Widely read by financial and political leaders, “7 Rules of Power" should also be an essential guide for impact executives aiming to create positive change in society. Pfeffer equips leaders with the tools to strategically wield power and execute their goals, making this book indispensable for those dedicated to creating positive change.

Nathalie Kosciusko-Morizet, senior partner, Antin Infrastructure Partners

“A World Safe for Democracy: Liberal Internationalism and the Crises of Global Order" by G. John Ikenberry

Democracy has rolled back in most of the world due to various factors ranging from social control and manipulation by nondemocratic powers using digital technologies to fierce nationalism and religious fanaticism. As the world order based on a gradually built international rule of law relying on shared values seems to crumble under the joint assault of these forces, John Ikenberry’s book is a welcome, well written, in-depth reflection on why and how this liberal international order has emerged. It enables us to think about what could be done to maintain it in a new context.

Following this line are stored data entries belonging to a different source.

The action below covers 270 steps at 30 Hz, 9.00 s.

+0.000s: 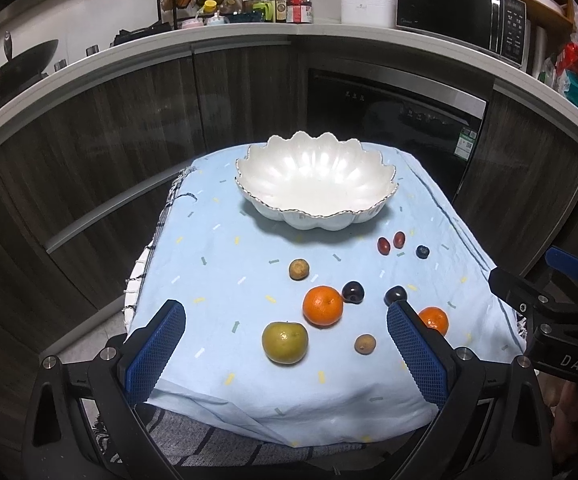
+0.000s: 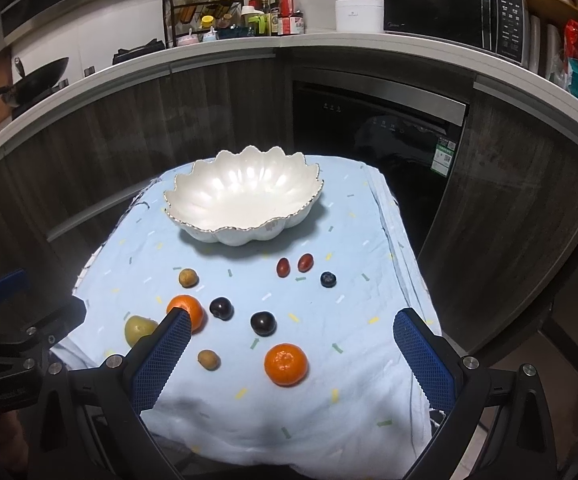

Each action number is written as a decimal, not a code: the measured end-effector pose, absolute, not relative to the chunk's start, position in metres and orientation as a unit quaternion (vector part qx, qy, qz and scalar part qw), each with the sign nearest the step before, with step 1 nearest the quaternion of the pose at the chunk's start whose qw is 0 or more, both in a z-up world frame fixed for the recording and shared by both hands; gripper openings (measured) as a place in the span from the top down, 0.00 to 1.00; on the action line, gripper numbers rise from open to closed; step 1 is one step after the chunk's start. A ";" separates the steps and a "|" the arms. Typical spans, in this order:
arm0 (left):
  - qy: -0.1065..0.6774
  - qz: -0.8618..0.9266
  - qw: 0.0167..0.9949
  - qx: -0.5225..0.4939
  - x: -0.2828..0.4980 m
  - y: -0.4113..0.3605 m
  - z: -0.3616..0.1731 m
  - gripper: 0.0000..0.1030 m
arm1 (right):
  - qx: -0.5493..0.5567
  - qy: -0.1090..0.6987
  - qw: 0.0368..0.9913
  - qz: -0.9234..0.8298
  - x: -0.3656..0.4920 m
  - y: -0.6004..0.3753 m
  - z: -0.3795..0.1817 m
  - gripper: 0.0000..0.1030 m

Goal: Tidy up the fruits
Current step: 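Grasp the green pear with the left tool while the right tool grasps the small tangerine, then carry the pear and tangerine over the white bowl with both tools, then open both tools to drop the pear and tangerine into the bowl, then withdraw both tools from the bowl toward the remaining fruits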

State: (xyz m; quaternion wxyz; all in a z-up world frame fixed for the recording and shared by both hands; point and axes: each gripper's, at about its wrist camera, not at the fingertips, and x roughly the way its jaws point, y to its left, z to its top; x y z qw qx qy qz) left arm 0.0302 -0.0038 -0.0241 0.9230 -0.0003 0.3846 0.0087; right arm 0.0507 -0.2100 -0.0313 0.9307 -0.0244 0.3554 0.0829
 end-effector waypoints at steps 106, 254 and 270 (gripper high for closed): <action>0.542 -0.017 0.840 -0.017 0.104 0.008 -0.147 0.54 | -0.047 0.511 0.851 0.110 0.121 -0.185 -0.151 0.58; 0.446 -0.018 0.894 -0.033 0.270 0.033 -0.028 0.10 | -0.052 0.406 0.905 0.118 0.299 -0.159 -0.023 0.28; 0.446 -0.028 0.894 -0.035 0.218 0.025 -0.028 0.13 | -0.060 0.368 0.918 0.131 0.241 -0.159 -0.010 0.28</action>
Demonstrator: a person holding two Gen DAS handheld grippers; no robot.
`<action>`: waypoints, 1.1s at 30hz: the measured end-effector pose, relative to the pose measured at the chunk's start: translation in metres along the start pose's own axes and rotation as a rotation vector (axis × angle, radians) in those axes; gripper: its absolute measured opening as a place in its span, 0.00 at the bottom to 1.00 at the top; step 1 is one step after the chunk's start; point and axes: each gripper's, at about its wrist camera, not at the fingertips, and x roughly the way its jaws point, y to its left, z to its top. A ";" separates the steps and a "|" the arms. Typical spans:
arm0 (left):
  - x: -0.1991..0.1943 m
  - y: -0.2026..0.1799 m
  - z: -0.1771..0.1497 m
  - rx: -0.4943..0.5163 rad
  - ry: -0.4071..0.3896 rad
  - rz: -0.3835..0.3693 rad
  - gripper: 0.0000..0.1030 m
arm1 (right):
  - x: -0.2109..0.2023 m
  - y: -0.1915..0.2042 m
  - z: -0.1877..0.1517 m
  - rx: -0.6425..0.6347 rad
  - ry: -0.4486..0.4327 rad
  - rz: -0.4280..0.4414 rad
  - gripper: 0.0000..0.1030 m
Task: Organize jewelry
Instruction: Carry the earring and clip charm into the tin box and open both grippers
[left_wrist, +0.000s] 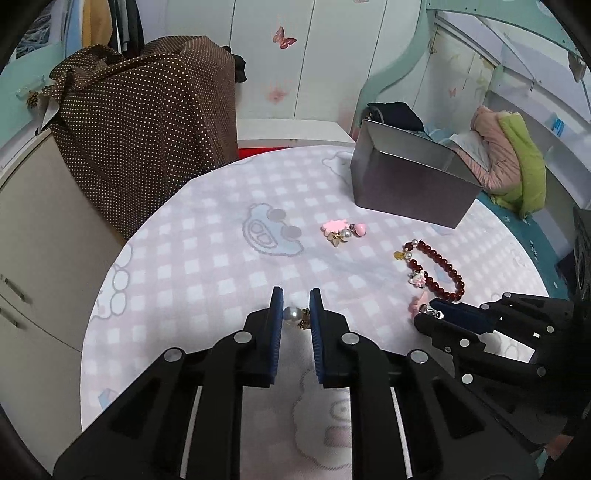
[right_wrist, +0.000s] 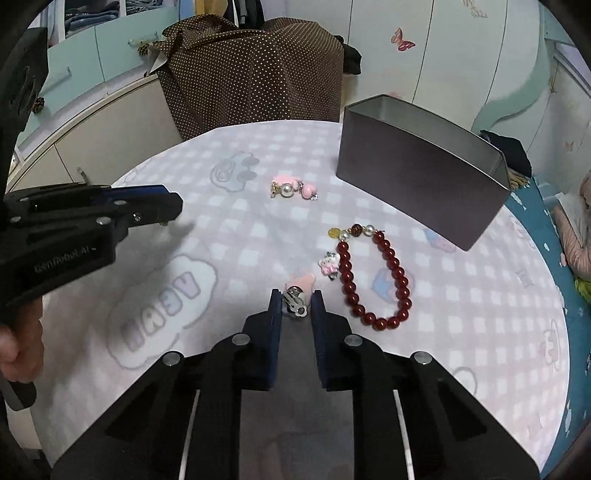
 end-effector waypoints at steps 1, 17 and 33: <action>-0.001 0.001 0.000 0.000 -0.001 -0.001 0.15 | -0.001 -0.003 -0.001 0.012 0.002 0.007 0.14; -0.032 -0.014 0.023 0.018 -0.067 -0.018 0.15 | -0.070 -0.040 0.019 0.125 -0.113 0.112 0.13; -0.041 -0.068 0.154 0.110 -0.194 -0.129 0.15 | -0.110 -0.111 0.121 0.098 -0.275 0.026 0.14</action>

“The Technology Trap: Capital, Labor, and Power in the Age of Automation" by Carl Benedikt Frey

The very latest developments of artificial intelligence have not outdated this widely praised book, which is a powerful historical synthesis on the question of the relationship between man and machine.

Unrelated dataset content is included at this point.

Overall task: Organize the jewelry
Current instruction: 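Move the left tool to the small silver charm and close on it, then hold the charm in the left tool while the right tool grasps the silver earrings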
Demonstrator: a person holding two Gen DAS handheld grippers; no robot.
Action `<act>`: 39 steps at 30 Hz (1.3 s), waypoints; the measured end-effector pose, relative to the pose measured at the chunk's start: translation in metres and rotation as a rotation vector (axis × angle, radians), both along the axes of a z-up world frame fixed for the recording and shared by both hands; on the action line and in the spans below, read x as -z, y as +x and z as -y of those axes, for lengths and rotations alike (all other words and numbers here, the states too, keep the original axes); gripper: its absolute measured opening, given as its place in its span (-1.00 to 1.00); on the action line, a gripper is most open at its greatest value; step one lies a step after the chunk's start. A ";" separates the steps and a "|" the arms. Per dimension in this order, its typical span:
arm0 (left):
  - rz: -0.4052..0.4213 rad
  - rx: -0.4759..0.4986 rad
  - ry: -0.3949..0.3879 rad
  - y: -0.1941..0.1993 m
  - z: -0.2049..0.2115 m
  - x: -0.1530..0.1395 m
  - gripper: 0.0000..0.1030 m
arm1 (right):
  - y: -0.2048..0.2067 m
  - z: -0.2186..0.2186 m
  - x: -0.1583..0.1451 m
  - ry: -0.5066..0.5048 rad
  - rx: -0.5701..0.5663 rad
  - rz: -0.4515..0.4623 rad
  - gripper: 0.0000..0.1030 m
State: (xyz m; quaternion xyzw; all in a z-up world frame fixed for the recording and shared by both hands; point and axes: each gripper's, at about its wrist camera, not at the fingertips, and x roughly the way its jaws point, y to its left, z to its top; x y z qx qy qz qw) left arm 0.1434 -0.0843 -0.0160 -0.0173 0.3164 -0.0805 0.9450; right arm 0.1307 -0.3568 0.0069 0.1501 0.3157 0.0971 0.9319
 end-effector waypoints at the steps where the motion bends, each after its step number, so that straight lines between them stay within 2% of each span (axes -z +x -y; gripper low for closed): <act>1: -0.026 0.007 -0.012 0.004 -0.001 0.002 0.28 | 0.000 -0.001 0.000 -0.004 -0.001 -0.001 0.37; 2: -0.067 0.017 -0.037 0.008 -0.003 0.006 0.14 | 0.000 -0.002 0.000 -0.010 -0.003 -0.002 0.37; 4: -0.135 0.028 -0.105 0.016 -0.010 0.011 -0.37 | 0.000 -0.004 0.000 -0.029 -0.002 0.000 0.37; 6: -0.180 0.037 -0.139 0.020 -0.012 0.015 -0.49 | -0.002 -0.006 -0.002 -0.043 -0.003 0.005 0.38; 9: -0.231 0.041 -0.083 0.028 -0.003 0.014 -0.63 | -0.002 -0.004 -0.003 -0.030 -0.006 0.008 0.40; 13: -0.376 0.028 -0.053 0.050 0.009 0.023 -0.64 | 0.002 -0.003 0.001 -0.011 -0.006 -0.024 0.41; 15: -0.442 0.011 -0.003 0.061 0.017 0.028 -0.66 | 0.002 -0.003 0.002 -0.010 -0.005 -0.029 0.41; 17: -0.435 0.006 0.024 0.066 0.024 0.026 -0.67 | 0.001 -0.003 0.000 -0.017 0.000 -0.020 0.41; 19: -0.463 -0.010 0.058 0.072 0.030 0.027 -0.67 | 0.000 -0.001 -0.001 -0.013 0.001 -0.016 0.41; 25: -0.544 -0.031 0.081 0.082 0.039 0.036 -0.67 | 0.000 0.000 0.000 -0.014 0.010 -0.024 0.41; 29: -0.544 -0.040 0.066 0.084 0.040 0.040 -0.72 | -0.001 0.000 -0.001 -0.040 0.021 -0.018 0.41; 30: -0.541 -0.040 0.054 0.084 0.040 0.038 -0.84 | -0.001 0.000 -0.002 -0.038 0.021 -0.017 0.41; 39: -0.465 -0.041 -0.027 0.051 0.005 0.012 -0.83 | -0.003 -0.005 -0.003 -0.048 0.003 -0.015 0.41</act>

Jordan Welu, partner, Battery Ventures

“Let’s Go (So We Can Get Back): A Memoir of Recording and Discording with Wilco, Etc." by Jeff Tweedy

Wilco have been making music for nearly three decades. I first saw them in a crowded pub in Dublin in 1997 for their European tour in support of their second album. “Let’s Go" is Wilco frontman and founder Jeff Tweedy’s first book and autobiography. It’s a chronicle of how he writes music and found his voice as a reluctant singer, but more importantly how his family helped him find joy in songwriting and survive addiction. The book is also a window into how bands are formed, held together and sometimes inevitably break apart, offering lessons for all of us working to build and grow teams and partnerships.